Um dos aspectos mais interessantes da cultura do cancelamento é sua elasticidade. O que quero dizer com isso? Quero dizer que não estamos falando em “cancelar” pessoas que cometeram crimes terríveis ou erros imperdoáveis. Estamos falando de uma turma “evoluída” que vestiu a carapuça de fiscais de comportamento, multando qualquer um que pise fora do que entendem ser os trilhos aceitáveis de um progressismo frágil que precisa constantemente se afirmar, e que não consegue lidar com nada que afete sua zona de conforto.

Nada muito diferente da brega “patrulha do politicamente correto” tão em destaque na última década e tão distante dos interesses reais das pessoas e de uma democracia de fato. Na verdade, talvez sejam até a mesma coisa, só que com a criação de uma hastag.

Cabe aqui constatar que, embora o politicamente correto faça mais barulho e tenha origens nas alas progressistas e nas militâncias virtuais de esquerda, não é um fenômeno incomum de se ver em bandos de conservadores e militâncias virtuais de direita, mesmo que em menor número aparente.
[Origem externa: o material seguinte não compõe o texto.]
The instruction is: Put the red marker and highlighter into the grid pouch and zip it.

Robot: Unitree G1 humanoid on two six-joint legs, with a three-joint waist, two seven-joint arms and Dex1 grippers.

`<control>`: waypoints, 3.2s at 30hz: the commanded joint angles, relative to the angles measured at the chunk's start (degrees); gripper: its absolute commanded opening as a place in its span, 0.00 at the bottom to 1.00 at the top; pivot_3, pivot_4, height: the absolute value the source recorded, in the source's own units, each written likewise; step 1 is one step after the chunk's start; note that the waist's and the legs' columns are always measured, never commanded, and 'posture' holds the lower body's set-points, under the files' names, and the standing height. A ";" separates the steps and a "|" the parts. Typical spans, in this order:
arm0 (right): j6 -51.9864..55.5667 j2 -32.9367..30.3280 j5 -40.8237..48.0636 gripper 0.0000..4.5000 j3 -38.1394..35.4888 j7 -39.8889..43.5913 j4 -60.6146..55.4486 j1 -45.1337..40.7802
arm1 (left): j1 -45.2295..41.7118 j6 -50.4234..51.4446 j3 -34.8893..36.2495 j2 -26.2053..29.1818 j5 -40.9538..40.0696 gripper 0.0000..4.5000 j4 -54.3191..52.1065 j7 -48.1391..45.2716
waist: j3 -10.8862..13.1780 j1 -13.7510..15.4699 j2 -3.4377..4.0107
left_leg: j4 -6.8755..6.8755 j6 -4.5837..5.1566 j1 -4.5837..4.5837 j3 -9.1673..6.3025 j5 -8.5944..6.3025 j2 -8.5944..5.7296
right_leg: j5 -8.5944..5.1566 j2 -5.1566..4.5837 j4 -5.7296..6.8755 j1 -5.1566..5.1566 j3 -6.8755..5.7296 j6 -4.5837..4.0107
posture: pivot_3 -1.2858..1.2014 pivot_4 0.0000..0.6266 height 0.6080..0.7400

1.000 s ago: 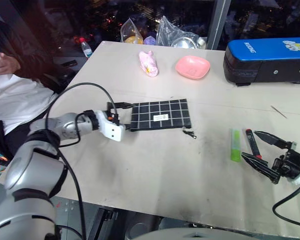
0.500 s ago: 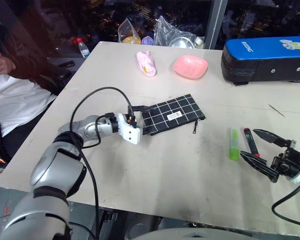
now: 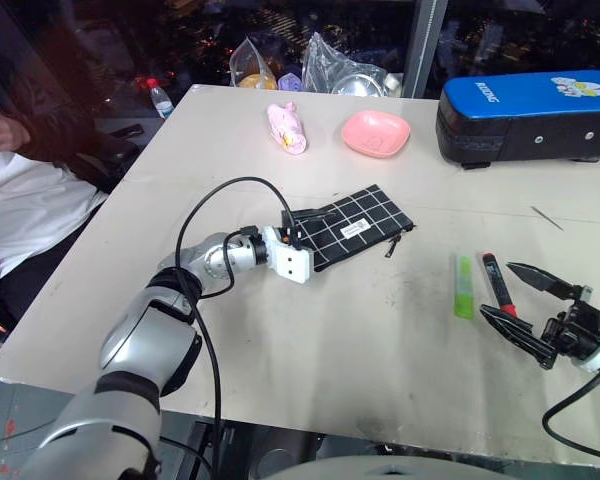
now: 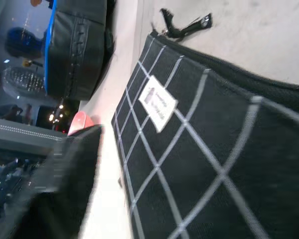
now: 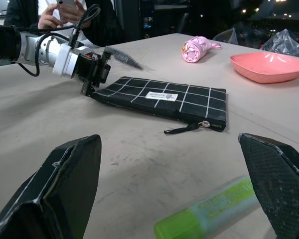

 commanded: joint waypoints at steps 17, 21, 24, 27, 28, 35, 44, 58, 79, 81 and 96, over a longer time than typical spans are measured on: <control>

Até porque autoritarismo, dramaticidade e sentimento de rebanho não escolhem lado. A tal direita que acusava a esquerda de politicamente correta, é a primeira a ser mimizenta de maneira absolutamente brega diante de piadas com o tosco presidente da república, com religião, com manifestações artísticas e afins. O desejo de cagar regra é universal, garanto!

Outro fator importante é a necessidade de publicidade. Apenas bloquear alguém que você não curte? Muito pouco! O que os adeptos da Cultura do Cancelamento querem é tentar amenizar a própria insignificância dentro do reconhecimento de um coletivo, numa autopromoção de virtudes, de pessoas absolutamente perfeitas e inteligentes no ambiente virtual, os populares da escola, que nunca foram tão frágeis, mas que garantem que querem e vão mudar o mundo. Não é difícil perceber o perfil adolescente nesse tipo de manifestação. Sabe quando o adolescente está na fase de não saber dialogar, mas saber bater a porta? É a mesma coisa! Com o agravante de que vivemos uma era de infantilidade que não se define somente pela idade.

Outra coisa curiosa de se observar é a importância que marcas e artistas (entre outros) costumam dar para esse tipo de manifestação coletiva controladora. É como se vivêssemos num mundo em que essas pessoas precisam se controlar o dia inteiro para não pisar fora dos trilhos, conservando assim um universo de redes sociais cada vez mais uniformizado e falso. Será que deveriam ser tão submissos? Não vejo motivos para suplicar atenção para quem te impõe uma vida na corda bamba.

Não significa que não podemos errar e reconhecer nossos erros, ouvir críticas e reavaliar nossos pensamentos e comportamentos. Porém, precisamos separar o que são críticas válidas do que são apedrejamentos públicos que carregam exigências, como se seus apedrejadores fossem autoridades dotadas de alguma moral universal. Não deveríamos dar tanto poder e importância para esse tipo de ataque de pelanca problematizador em bando, até porque no mundo real, onde pessoas adultas sentam para conversar, elas de fato são insignificantes.

Mas infelizmente até a própria mídia costuma dar palanques para esse tipo de coisa, vibrando quando cantora X ou Influenciador Y são “cancelados” no Twitter porque, sei lá, Joãozinho postou uma foto comendo enquanto tem gente que passa fome ou Mariazinha estava sensual demais vestida de alguma coisa que não deveria ser sexualizada jamais.

A Cultura do Cancelamento, assim como toda expressão do Politicamente Correto que se apresenta em grupo para o grande público, é violenta e parte da tentativa de holofotes para si mesmo e de um alvo na testa de outro. Numa sociedade que dá mais valor pro marketing de virtudes pessoais do que pra autocrítica, não me parece surpreendente.

Além do caráter puritano e autoritário tão conhecido do Politicamente Correto contemporâneo, também carrega em seu íntimo um dos maiores perigos já vistos na história humana: o tirano que acredita fielmente que todas as suas ações são justificadas pelo que ele mesmo considera ser melhorar o mundo e agir por um “bem maior”!

Salve-se quem puder no país da perfeição!